Wohin dann noch die Weiterreise geht, lässt sich durch das gemischte Transportkonzept der Audi AG bereits am Bahnhof in Ebenhausen erahnen: Audis mit Nahziel präsentieren sich mit einen Teilklebeschutz. Die mit "full body cover" ausgestatteten Fahrzeuge haben nach dem Seeweg noch einen Tausende von Kilometer langen Landweg vor sich – sogar bis nach China.

Die Zugzusammenstellung am Bahnhof erfolgt rund um die Uhr – je nach Aufkommen und Kundenwunsch orientiert. Die Abfahrt vom Gelände am Bahnhof läuft zurzeit noch gegen 20 Uhr, aber das kann sich jederzeit aufgrund von Angebot und Nachfrage ändern.

Wie Audi-Sprecher Joachim Cordshagen erklärt, führen die Rangierarbeiten im Gemeindebereich von Baar-Ebenhausen zu keiner Behinderung des laufenden Zugverkehrs. Nur ein inoffizieller Übergang, der die Möglichkeit bot, von der Kolpingstraße aus über ein vereinsamtes Abstellgleis zu kommen und entlang weiterer unbenutzter Gleise die Bahnhofstraße zu erreichen, ist jetzt häufiger durch die wartenden Züge versperrt.

Spaziergänger, Schüler, Radlfahrer und manchmal auch Fernreisende nutzten seit langem schon diese kleine Abkürzung, um den Straßenweg zu umgehen. Der Durchgang ist aber eher wilder Natur und auf keinem offiziellen Gleisplan eingezeichnet.

Die alten Gleisanlagen, die in den vergangenen Jahren nur noch sporadisch genutzt wurden, zogen aber auch noch andere Nutzer an. Das nördliche Bahnhofsgelände hatte sich bereits die Natur zurückerobert. In der reichen "Bahnhofsflora" tummelten sich im Sommer zahlreiche Insekten und Kleintiere. Auch Weinbergschnecken, die nach Regen die sicheren Gleiskörper zur schnellen Fortbewegung nutzen, oder Eidechsen, die sich an Sonnentagen im Schotter wärmten, waren häufig zu beobachten.

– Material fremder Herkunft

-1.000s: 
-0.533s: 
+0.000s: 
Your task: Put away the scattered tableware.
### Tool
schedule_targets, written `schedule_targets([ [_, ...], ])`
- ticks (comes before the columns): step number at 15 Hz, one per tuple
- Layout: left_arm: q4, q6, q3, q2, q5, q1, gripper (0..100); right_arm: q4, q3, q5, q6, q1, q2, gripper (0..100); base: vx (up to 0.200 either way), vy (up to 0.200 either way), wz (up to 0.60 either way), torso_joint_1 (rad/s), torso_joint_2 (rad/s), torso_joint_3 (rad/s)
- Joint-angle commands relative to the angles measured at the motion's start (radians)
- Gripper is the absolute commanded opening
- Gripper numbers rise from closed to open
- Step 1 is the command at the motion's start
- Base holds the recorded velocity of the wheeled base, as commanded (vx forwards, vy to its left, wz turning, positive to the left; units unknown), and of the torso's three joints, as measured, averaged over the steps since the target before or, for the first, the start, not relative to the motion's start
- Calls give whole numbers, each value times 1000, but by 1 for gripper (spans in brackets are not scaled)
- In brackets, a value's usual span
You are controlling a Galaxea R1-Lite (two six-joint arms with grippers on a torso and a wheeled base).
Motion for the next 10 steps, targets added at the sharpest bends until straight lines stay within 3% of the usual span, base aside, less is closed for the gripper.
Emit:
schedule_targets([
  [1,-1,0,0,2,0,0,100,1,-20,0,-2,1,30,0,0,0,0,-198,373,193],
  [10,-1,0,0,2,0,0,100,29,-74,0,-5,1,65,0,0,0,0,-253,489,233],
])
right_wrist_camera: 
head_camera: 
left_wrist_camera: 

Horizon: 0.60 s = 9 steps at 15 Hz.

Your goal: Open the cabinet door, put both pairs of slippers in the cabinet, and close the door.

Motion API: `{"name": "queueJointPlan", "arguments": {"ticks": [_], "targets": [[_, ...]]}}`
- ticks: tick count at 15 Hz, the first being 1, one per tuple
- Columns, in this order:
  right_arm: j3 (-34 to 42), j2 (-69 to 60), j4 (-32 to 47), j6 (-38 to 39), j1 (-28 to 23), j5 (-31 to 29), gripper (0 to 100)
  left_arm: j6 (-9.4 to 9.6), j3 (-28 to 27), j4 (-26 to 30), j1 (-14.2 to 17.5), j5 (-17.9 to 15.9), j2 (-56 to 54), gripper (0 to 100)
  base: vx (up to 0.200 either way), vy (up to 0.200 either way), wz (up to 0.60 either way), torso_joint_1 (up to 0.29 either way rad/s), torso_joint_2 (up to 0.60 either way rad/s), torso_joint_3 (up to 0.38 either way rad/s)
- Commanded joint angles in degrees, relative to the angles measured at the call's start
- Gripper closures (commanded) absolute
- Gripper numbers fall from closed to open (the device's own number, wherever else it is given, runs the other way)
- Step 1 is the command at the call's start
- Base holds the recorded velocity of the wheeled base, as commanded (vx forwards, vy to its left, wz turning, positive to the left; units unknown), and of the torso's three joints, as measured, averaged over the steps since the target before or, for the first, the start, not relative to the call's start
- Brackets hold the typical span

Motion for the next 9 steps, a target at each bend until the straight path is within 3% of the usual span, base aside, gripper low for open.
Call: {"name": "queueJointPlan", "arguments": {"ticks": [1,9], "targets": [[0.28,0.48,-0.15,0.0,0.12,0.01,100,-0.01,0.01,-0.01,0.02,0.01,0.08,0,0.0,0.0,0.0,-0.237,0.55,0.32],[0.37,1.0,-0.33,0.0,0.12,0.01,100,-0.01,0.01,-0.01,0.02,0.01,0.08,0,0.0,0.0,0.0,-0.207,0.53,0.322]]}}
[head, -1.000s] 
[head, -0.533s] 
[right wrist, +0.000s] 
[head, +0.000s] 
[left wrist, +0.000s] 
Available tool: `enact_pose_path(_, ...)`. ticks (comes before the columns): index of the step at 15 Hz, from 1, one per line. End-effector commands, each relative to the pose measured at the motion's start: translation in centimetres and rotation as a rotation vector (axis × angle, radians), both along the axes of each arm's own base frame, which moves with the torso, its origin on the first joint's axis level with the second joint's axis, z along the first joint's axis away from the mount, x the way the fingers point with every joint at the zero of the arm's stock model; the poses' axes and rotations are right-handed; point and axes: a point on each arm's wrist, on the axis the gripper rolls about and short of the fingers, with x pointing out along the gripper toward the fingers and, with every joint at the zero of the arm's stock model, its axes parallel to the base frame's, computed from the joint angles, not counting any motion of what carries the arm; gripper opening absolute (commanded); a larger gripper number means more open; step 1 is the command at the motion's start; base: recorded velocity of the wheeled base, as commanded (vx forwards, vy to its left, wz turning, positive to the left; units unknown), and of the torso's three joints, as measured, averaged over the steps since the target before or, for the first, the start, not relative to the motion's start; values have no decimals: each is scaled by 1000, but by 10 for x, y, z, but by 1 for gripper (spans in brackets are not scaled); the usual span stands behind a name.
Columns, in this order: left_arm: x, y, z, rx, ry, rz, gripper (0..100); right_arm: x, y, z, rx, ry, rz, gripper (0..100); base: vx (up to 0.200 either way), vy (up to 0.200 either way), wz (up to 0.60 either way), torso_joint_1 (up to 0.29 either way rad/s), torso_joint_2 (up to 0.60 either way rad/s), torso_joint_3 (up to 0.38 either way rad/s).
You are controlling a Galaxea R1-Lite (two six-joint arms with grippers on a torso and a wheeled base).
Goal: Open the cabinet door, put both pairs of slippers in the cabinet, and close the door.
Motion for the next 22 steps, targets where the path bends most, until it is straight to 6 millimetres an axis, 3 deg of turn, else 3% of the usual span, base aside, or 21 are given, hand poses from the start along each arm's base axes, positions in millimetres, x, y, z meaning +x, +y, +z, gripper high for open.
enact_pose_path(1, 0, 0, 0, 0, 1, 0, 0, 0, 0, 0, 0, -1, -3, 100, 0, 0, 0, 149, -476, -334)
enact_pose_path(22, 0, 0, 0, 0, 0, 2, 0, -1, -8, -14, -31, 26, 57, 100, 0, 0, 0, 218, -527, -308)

Auch die Vielfalt der Schmetterlinge, die die Ökonische für sich entdeckt hatten, war beachtlich: Bläulinge, Schwalbenschwanz und auch der große Feuerfalter hatten sich eingestellt. Leider bietet die neue Nutzung des Geländes keinen Platz mehr für diese leisen Bewohner, deren Mini-Biotop im Zuge der umfangreichen Arbeiten für die neue ICE-Streckenführung aber bald ohnehin verschwinden dürfte.

Nebengleise bleiben

Der alte Bahnhof soll auch nach dem Umbau des Hauptgleises weiterhin als Rangierstation genutzt werden – "bei gleichbleibender Zahl der Nebengleise", wie bei der DB zu erfahren ist. Speditionsfachmann Jörg Enderlein würde dagegen lieber noch drei Rangiergleise mehr am neuen Bahnhof sehen: "Das wär für mich wie Weihnachten."

Die neue Entwicklung am Bahnhof Reichertshofen bringt für viele Beteiligte Vorteile: Es wurden einige Arbeitsstellen für Lokführer, Bahndisponenten und Rangierbegleiter geschaffen. Und speziell für die Ebenhausener entsteht das Bewusstsein, auch ein wenig "Audiland" zu sein.